Aim of the exercise: Across the records that follow, how many lines contain the string "snack"? Answer with the number only.

Saved entries:
__________

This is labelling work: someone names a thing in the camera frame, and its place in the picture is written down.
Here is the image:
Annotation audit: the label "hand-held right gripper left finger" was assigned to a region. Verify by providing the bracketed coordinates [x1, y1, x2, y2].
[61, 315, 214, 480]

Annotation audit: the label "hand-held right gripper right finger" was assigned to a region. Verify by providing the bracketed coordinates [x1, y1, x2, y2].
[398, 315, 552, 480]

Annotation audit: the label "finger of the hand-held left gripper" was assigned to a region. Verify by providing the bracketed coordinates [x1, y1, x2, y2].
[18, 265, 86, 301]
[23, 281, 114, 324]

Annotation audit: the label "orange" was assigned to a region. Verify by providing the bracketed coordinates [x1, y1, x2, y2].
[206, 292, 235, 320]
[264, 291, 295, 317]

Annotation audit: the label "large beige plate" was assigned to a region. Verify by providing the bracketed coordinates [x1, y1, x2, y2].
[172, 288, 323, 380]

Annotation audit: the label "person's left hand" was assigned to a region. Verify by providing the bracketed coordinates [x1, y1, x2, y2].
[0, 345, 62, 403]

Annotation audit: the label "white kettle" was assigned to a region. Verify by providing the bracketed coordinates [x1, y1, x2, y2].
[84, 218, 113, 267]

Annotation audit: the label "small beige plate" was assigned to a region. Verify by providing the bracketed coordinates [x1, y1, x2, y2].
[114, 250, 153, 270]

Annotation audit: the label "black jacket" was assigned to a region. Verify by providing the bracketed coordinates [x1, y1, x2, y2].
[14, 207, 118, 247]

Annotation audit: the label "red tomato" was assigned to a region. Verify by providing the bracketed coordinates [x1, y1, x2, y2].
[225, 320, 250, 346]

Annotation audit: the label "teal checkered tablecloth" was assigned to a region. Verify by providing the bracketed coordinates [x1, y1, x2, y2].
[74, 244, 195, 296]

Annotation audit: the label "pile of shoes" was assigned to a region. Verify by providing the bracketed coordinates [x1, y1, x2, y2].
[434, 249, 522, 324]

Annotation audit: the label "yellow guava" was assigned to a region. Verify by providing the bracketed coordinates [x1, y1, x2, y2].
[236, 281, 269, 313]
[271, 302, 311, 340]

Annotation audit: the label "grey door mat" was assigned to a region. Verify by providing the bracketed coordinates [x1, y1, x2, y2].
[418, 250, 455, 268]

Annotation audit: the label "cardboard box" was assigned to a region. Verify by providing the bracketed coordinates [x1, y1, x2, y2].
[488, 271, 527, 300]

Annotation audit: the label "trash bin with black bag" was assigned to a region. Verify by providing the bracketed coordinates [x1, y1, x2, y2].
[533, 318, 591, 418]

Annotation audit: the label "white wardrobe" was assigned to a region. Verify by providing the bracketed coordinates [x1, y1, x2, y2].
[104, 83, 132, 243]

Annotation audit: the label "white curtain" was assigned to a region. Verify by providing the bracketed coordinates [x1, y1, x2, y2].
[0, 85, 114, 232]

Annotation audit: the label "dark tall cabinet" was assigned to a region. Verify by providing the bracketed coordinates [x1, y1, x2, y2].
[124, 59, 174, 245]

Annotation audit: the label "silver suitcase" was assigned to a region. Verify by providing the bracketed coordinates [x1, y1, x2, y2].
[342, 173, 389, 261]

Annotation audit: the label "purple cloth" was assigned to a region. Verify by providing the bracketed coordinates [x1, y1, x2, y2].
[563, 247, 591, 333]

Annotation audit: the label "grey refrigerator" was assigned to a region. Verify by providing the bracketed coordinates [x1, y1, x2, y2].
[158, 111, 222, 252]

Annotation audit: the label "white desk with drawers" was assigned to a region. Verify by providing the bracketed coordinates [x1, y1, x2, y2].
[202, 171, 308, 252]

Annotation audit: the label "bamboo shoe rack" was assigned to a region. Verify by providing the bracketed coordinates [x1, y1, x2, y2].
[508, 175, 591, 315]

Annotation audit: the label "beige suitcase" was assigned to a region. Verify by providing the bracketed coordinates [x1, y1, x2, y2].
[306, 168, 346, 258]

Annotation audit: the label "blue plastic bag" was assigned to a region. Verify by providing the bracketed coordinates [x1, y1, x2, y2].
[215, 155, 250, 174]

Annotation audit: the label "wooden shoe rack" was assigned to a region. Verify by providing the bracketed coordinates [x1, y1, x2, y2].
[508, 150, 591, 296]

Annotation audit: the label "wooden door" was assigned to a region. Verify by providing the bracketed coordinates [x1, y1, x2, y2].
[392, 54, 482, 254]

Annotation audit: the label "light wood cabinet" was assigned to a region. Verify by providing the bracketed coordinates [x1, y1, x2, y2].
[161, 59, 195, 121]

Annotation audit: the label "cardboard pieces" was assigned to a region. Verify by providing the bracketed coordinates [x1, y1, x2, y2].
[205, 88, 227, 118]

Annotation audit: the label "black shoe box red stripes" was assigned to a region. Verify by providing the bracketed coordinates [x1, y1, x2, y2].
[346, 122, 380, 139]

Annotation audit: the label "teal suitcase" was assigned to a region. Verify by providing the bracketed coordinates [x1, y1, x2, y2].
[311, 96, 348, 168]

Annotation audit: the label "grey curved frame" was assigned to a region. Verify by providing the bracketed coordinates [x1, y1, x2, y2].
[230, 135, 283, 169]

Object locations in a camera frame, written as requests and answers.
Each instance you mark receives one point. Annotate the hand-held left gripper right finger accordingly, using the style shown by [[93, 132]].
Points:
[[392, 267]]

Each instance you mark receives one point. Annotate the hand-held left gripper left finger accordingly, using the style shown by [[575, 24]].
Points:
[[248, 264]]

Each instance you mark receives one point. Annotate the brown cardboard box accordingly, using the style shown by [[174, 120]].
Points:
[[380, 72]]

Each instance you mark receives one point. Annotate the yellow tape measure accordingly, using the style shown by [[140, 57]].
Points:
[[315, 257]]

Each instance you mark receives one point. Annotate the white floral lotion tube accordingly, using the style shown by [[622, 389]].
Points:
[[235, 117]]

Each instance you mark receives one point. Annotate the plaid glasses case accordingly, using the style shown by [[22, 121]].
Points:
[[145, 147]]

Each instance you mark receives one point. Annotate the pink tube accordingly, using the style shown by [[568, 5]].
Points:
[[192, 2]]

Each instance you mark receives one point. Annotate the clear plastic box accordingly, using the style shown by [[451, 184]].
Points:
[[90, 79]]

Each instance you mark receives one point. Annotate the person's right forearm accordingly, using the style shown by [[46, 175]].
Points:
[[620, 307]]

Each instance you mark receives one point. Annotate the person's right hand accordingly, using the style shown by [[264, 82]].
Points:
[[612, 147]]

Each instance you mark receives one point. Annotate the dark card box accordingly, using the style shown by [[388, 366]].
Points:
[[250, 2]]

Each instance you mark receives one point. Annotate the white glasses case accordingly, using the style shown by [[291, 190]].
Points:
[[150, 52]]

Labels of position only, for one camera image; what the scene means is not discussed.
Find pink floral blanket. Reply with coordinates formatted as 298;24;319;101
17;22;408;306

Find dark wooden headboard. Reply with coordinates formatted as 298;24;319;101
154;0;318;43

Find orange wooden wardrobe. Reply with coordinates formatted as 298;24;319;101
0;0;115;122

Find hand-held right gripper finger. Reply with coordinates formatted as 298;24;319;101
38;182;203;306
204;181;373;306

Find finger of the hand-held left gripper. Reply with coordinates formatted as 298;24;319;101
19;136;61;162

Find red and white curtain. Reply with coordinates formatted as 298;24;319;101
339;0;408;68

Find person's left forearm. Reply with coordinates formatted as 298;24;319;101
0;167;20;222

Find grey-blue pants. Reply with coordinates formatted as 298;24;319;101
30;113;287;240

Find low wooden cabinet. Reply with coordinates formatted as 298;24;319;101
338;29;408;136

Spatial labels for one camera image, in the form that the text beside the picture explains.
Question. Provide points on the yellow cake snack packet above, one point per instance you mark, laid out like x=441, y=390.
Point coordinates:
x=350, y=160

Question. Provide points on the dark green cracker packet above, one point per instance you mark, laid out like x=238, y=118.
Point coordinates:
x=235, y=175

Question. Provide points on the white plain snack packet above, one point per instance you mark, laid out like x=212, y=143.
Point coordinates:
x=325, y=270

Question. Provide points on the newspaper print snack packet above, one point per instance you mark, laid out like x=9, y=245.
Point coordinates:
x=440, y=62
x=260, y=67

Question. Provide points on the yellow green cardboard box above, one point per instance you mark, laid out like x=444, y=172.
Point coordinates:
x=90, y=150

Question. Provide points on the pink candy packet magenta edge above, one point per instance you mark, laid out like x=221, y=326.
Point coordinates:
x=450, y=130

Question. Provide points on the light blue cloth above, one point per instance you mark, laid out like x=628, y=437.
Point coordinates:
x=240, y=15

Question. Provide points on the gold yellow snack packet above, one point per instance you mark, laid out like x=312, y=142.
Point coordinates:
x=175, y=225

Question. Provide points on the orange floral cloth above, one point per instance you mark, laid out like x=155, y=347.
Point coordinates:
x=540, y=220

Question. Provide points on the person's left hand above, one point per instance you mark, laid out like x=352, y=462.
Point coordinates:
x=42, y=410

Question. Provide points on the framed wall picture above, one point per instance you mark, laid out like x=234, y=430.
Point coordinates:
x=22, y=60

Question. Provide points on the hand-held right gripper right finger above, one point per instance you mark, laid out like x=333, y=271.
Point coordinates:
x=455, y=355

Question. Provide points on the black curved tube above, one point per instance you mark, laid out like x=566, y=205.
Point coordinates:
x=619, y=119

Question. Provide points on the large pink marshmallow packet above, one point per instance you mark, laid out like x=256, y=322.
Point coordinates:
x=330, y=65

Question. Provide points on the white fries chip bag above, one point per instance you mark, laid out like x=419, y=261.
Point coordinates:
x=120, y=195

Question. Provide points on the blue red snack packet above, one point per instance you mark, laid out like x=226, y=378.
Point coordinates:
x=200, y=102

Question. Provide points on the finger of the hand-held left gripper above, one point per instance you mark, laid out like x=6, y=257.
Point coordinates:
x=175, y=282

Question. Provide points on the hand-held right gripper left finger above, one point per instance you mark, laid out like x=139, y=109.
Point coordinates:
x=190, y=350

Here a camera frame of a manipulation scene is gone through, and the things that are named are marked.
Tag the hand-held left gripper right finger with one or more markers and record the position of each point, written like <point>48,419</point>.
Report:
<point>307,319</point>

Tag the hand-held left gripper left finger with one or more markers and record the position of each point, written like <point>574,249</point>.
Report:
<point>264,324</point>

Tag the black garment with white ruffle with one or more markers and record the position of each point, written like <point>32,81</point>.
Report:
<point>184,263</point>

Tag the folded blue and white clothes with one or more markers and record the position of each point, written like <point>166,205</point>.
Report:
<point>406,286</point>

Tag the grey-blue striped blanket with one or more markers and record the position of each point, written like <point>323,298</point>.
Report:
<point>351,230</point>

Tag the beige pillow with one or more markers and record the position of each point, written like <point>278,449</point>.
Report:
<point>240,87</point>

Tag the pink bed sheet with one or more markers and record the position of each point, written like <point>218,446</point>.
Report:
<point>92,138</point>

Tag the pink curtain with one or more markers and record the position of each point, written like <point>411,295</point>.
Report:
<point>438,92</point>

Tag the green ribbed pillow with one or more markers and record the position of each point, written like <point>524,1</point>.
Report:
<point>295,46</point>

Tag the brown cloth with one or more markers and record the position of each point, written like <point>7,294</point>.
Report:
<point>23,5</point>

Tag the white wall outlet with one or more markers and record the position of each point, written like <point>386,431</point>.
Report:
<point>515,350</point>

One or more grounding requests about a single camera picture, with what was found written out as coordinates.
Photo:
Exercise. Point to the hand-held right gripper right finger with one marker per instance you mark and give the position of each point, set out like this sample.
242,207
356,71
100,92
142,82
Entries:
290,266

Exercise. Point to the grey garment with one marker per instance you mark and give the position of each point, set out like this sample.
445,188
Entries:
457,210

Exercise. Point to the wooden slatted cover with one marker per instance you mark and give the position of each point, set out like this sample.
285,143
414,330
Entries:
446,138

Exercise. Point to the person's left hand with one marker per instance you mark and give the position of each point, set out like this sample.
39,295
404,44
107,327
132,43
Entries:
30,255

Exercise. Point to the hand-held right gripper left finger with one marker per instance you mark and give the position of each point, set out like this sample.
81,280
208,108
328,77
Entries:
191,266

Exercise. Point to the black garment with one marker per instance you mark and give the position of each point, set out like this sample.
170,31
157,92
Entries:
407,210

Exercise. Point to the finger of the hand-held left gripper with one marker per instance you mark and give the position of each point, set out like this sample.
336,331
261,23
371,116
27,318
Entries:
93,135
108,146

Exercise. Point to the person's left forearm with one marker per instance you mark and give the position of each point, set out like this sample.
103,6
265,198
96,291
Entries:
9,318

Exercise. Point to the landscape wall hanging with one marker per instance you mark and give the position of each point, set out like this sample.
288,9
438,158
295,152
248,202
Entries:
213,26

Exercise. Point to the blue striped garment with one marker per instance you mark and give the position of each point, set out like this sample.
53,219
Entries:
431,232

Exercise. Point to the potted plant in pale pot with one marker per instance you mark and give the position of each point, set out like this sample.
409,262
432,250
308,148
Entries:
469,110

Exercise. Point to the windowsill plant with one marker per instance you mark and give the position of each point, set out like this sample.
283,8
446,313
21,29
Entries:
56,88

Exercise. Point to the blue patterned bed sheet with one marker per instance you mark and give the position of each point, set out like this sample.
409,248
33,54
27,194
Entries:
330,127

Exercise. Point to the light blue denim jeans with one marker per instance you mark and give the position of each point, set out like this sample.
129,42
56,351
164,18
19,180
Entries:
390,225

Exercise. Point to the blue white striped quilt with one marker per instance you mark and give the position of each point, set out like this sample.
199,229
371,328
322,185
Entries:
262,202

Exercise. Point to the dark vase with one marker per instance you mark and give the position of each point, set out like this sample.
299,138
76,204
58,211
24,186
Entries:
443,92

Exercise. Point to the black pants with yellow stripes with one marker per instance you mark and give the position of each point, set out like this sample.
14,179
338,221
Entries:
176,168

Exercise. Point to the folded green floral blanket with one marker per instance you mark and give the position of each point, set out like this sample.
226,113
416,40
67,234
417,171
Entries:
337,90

__________

Answer: 5